### Exercise prompt
Line by line, repeat the material below exactly and leave the images out.

### Supplied information
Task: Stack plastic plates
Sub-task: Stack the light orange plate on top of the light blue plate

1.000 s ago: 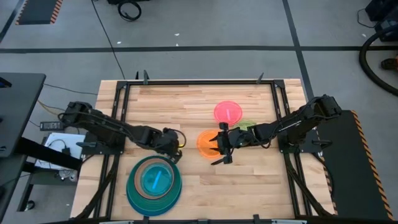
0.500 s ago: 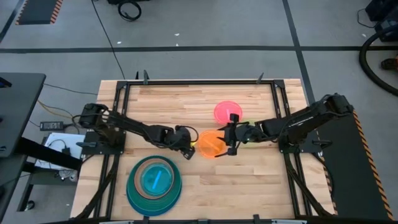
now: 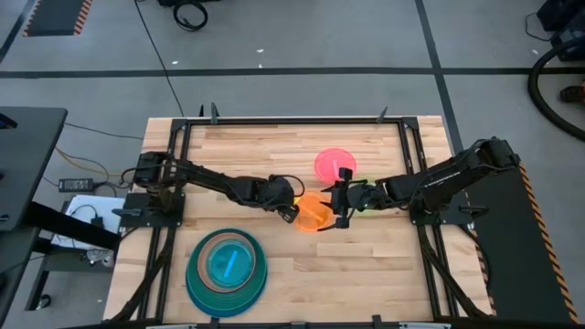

### Result for this exercise
Task: Stack plastic plates
Sub-task: Stack the light orange plate on top of the light blue plate

1.000 s ago: 
0.500 s ago: 
now: 

The work for this exercise is now done.